I sindacati FPCGIL VVF e FNS CISL dei Vigili del Fuoco di Verona hanno espresso – con una nota ai vertici provinciale e regionale del CNVVF ed al Prefetto di Verona – malessere per la situazione che il Comando della città scaligera sta vivendo a causa del carico di lavoro a cui sono sottoposti i vigili in questo periodo torrido di inizio estate.
Il problema principale sono le gravi carenze organiche, cosa che riguarda il Corpo dei Vigili del Fuoco a livello nazionale, ma nella Provincia di Verona peggiore per un sottodimensionamento delle dotazioni organiche ed per la bassa presenza di sedi di servizio operative H24 rispetto alle reali esigenze del territorio, come i Vigili più volte hanno manifestato alle Istituzioni in varie occasioni.

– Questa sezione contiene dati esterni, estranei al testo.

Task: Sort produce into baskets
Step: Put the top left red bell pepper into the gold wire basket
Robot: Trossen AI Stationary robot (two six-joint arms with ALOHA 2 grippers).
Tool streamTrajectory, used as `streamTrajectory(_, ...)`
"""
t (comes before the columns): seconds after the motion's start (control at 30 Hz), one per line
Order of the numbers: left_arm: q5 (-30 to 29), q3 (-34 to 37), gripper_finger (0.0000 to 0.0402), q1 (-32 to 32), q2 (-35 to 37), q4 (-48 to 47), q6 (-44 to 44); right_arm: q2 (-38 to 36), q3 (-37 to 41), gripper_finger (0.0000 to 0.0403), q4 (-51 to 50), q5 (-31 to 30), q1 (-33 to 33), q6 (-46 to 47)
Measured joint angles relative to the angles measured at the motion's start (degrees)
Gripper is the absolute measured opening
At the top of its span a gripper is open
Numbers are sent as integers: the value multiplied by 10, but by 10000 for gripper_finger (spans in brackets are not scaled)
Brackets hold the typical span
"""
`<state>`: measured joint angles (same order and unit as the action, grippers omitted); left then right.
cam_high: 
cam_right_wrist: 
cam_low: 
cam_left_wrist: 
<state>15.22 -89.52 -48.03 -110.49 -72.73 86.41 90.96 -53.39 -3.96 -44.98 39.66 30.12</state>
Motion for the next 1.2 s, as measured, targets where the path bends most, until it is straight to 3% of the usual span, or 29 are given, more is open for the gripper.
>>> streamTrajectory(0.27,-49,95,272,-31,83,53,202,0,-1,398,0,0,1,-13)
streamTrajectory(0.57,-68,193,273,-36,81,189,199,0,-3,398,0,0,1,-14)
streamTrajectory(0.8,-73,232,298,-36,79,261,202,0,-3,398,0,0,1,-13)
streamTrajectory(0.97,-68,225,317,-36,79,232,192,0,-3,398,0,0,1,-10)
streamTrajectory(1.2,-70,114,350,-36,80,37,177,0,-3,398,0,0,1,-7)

Solo negli ultimi 30 giorni gli interventi effettuati di Vigili nella provincia di Verona sono oltre 700. Gli interventi per incendi di sterpaglie e vegetazione ed altri grossi incendi in ambienti di lavoro e locali adibiti alla fornitura di energia elettrica hanno visto impegnate decine di operatori provenienti da tutta la provincia, con il supporto di squadre della regione, e hanno lasciato sguarnite per molte ore grosse porzioni di territorio. Tutto questo si somma agli ordinari interventi di soccorso mettendo in crisi il Dispositivo di Soccorso e sovraccaricando di lavoro gli operatori.
I vigili sottolineano il loro impegno continuo, al quale non intendono sottrarsi, ma chiedono garanzie per essere supportati nei momenti di necessità da squadre e mezzi specifici nei momenti di necessità, a salvaguardia dei cittadini e della sicurezza degli operatori nelle operazioni di soccorso.
Ecco perché è stato richiesto un incontri urgente per esporre soluzioni e proposte per superare le criticità che si protrarranno probabilmente per tutta la stagione estiva.